## 15. Multivariate Models

Review of notation from linear algebra:

- If $x$ and $y$ are vectors, then $x^T y = \sum_j x_j y_j$.
- If $A$ is a matrix then $\text{det}(A)$ denotes the determinant of $A$, $A^T$ denotes the transpose of A, and $A^{-1}$ denotes the inverse of $A$ (if the inverse exists).
- The trace of a square matrix $A$, denoted by $\text{tr}(A)$, is the sum of its diagonal elements.
- The trace satisfies $\text{tr}(AB) = \text{tr}(BA)$ and $\text{tr}(A + B) = \text{tr}(A) + \text{tr}(B)$.
- The trace satisfies $\text{tr}(a) = a$ if $a$ is a scalar.
- A matrix $\Sigma$ is positive definite if $x^T \Sigma x > 0$ for all non-zero vectors $x$.
- If a matrix $\Sigma$ is symmetric and positive definite, there exists a matrix $\Sigma^{1/2}$, called the square root of $\Sigma$, with the following properties:
    - $\Sigma^{1/2}$ is symmetric
    - $\Sigma = \Sigma^{1/2} \Sigma^{1/2}$
    - $\Sigma^{1/2} \Sigma^{-1/2} = \Sigma^{-1/2} \Sigma^{1/2} = I$ where $\Sigma^{-1/2} = (\Sigma^{1/2})^{-1}$.

### 15.1 Random Vectors

Multivariate models involve a random vector $X$ of the form

$$X = \begin{pmatrix} X_1 \\ \vdots \\ X_k \end{pmatrix}$$

The mean of a random vector $X$ is defined by

$$\mu 
= \begin{pmatrix} \mu_1 \\ \vdots \\ mu_k \end{pmatrix} 
= \begin{pmatrix} \mathbb{E}(X_1) \\ \vdots \\ \mathbb{E}(X_k) \end{pmatrix}
$$

The covariance matrix $\Sigma$ is defined to be

$$\Sigma = \mathbb{V}(X) = \begin{pmatrix}
\mathbb{V}(X_1) & \text{Cov}(X_1, X_2) & \cdots & \text{Cov}(X_1, X_k) \\
\text{Cov}(X_2, X_1) & \mathbb{V}(X_2) & \cdots & \text{Cov}(X_2, X_k) \\
\vdots & \vdots & \ddots & \vdots \\
\text{Cov}(X_k, X_1) & \text{Cov}(X_k, X_2) & \cdots & \mathbb{V}(X_k)
\end{pmatrix}$$

This is also called the variance matrix or the variance-covariance matrix.
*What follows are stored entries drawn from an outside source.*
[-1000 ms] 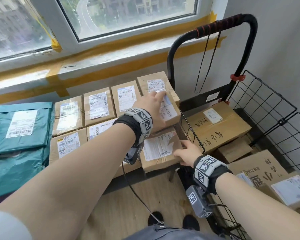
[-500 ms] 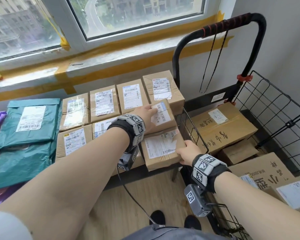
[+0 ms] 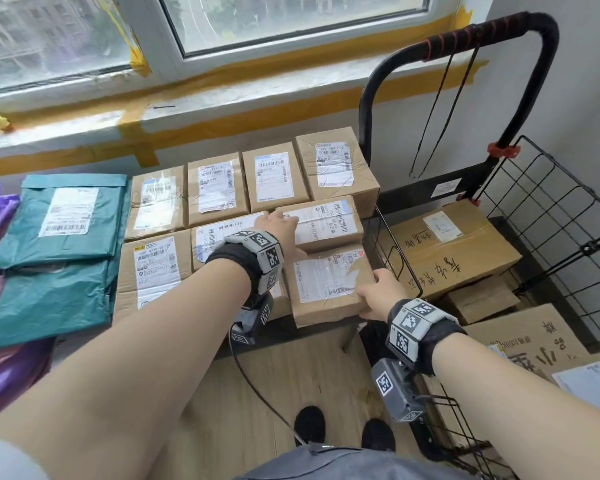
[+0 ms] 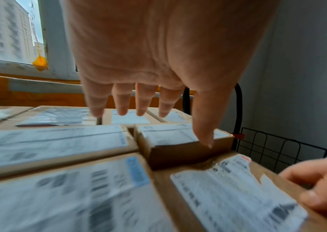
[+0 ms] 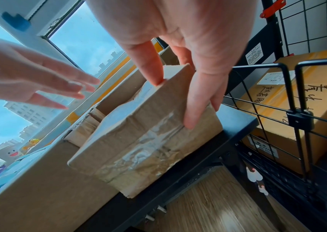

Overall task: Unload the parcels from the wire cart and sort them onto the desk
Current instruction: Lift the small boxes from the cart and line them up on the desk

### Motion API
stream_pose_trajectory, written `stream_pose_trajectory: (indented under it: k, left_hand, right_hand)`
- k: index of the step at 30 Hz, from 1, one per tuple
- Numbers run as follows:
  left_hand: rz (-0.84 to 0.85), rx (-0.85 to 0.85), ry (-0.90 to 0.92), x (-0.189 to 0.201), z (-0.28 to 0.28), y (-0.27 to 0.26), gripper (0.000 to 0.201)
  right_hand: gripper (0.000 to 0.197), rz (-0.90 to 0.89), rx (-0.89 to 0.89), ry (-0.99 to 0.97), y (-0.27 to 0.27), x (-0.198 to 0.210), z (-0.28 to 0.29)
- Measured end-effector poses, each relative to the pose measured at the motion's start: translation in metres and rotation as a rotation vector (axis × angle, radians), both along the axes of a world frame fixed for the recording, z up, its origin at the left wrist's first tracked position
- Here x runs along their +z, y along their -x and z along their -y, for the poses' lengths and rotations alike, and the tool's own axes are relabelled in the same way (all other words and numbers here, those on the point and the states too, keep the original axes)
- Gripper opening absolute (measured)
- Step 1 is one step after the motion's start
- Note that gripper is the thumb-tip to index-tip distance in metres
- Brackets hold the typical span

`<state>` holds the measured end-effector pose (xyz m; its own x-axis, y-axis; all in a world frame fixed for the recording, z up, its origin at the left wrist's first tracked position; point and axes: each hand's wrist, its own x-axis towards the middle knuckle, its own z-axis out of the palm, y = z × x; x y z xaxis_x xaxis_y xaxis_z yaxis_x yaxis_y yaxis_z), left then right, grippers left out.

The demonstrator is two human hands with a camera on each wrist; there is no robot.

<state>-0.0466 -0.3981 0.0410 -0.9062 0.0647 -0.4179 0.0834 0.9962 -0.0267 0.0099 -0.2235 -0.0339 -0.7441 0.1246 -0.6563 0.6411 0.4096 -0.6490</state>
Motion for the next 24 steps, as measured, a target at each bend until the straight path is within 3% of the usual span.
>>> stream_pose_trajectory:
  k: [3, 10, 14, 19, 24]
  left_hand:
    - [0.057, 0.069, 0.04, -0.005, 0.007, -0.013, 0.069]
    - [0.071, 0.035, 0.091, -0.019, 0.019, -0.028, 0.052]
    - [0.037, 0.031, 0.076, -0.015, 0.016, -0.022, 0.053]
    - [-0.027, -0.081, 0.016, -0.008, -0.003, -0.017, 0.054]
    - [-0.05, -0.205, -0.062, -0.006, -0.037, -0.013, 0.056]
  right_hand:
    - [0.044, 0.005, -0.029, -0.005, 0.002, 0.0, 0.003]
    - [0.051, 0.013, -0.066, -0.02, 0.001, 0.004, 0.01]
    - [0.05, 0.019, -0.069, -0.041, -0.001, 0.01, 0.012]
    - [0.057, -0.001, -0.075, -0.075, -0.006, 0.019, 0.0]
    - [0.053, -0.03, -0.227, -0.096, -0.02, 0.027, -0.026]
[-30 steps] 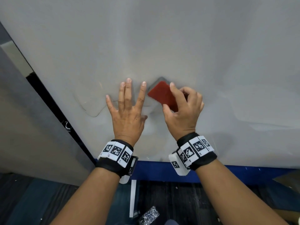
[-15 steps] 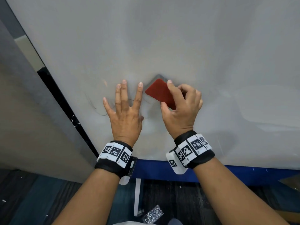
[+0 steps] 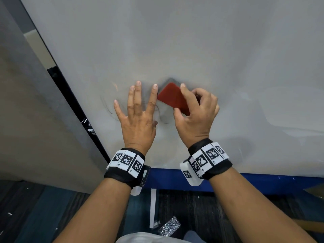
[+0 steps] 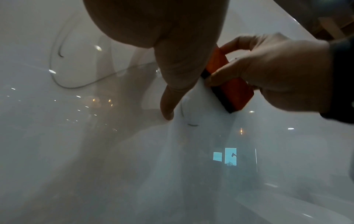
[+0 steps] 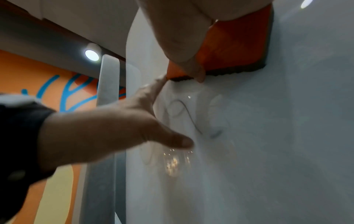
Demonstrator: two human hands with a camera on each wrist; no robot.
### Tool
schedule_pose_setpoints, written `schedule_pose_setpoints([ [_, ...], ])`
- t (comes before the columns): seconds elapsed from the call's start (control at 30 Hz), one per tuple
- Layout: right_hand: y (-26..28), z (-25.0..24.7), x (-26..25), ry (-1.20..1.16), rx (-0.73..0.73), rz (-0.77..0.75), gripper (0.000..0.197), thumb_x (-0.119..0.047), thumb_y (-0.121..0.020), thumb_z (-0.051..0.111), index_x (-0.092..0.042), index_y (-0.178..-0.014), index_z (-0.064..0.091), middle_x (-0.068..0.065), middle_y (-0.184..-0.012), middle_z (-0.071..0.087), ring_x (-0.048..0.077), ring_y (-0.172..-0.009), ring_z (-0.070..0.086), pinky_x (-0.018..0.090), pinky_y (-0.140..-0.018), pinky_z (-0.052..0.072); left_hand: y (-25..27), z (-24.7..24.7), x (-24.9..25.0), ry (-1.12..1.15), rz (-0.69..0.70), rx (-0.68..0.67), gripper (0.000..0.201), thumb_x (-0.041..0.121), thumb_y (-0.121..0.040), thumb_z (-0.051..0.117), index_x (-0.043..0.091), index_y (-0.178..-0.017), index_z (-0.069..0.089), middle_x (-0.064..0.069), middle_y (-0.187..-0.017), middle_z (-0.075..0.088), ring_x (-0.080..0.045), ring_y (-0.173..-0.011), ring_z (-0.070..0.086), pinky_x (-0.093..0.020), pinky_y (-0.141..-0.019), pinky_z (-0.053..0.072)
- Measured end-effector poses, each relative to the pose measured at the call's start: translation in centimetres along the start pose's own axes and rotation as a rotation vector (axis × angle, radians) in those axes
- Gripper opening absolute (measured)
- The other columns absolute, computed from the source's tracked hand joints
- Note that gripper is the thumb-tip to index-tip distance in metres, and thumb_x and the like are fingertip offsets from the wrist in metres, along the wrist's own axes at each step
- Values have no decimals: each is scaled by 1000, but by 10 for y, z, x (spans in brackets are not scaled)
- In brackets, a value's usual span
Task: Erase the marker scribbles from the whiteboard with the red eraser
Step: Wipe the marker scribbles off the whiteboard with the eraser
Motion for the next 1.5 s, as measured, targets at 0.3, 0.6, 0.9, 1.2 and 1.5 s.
schedule_pose_setpoints([
  [0.3,45,28,2,61,-202,-61,60,-14,-67,81,-25,-123,64,5,-103,56,23,-97,46,40,-82,36,1,2,-14,-6,-8,46,118,27,-76,80,30,-157,-5,-12,-160,-4,-28,-149,2,-70,-109,22],
  [0.6,61,39,0,53,-231,33,63,-16,-68,79,-28,-127,56,3,-107,51,22,-99,43,41,-83,39,2,3,-17,9,-5,82,115,13,-73,77,31,-156,0,-11,-160,-1,-27,-149,4,-70,-108,24],
  [0.9,26,31,-15,-28,-58,130,59,-20,-68,76,-26,-125,63,-2,-109,48,20,-100,44,36,-85,37,2,5,-20,70,-18,37,121,16,-70,80,32,-156,-4,-9,-161,-4,-26,-150,-1,-70,-110,21],
  [1.2,43,38,-21,-9,-113,152,60,-13,-65,75,-26,-123,65,0,-108,51,20,-101,43,39,-86,37,3,3,-29,66,-7,69,115,11,-71,78,32,-157,3,-8,-161,-1,-24,-150,1,-70,-110,20],
  [1.5,63,57,-36,3,-215,36,65,-17,-69,80,-28,-129,56,4,-109,53,22,-102,44,45,-87,40,11,8,-54,100,-145,3,120,28,-69,83,33,-156,0,-12,-161,1,-30,-149,5,-71,-111,18],
])
Point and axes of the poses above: each hand's wrist, its own y-axis away from the middle knuckle, its own z-axis out of the palm, x = y × z, the point moved 6 cm from there along -y, towards the middle knuckle
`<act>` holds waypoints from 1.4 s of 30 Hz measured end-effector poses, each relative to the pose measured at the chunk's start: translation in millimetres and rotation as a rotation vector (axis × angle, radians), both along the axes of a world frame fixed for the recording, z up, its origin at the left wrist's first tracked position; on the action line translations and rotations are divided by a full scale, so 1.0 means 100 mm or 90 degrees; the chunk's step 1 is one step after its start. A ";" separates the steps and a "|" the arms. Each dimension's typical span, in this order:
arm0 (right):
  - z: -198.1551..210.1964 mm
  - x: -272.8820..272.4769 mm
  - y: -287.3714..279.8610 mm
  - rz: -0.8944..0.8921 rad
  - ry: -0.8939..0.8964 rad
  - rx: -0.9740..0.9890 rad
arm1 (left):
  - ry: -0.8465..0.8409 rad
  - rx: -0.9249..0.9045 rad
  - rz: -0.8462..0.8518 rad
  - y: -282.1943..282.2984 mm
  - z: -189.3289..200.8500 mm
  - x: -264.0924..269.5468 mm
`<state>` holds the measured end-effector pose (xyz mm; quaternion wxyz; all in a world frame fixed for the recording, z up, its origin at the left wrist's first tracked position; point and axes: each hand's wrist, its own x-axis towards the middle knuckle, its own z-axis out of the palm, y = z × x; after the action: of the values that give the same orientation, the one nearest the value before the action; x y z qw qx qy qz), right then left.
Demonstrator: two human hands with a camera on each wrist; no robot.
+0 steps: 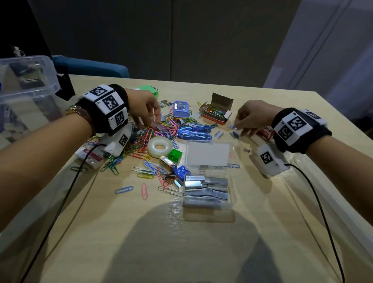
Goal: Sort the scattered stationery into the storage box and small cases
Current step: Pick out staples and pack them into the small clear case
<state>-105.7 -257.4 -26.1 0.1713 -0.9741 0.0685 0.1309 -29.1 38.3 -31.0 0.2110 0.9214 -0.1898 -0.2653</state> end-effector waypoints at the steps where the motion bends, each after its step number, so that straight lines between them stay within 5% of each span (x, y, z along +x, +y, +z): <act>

**Theorem 15.1**.  Let $a$ be a vector of length $k$ and let $X$ be a random vector of the same length with mean $\mu$ and variance $\Sigma$.  Then $\mathbb{E}(a^T X) = a^T\mu$ and $\mathbb{V}(a^T X) = a^T \Sigma a$.  If $A$ is a matrix with $k$ columns then $\mathbb{E}(AX) = A\mu$ and $\mathbb{V}(AX) = A \Sigma A^T$.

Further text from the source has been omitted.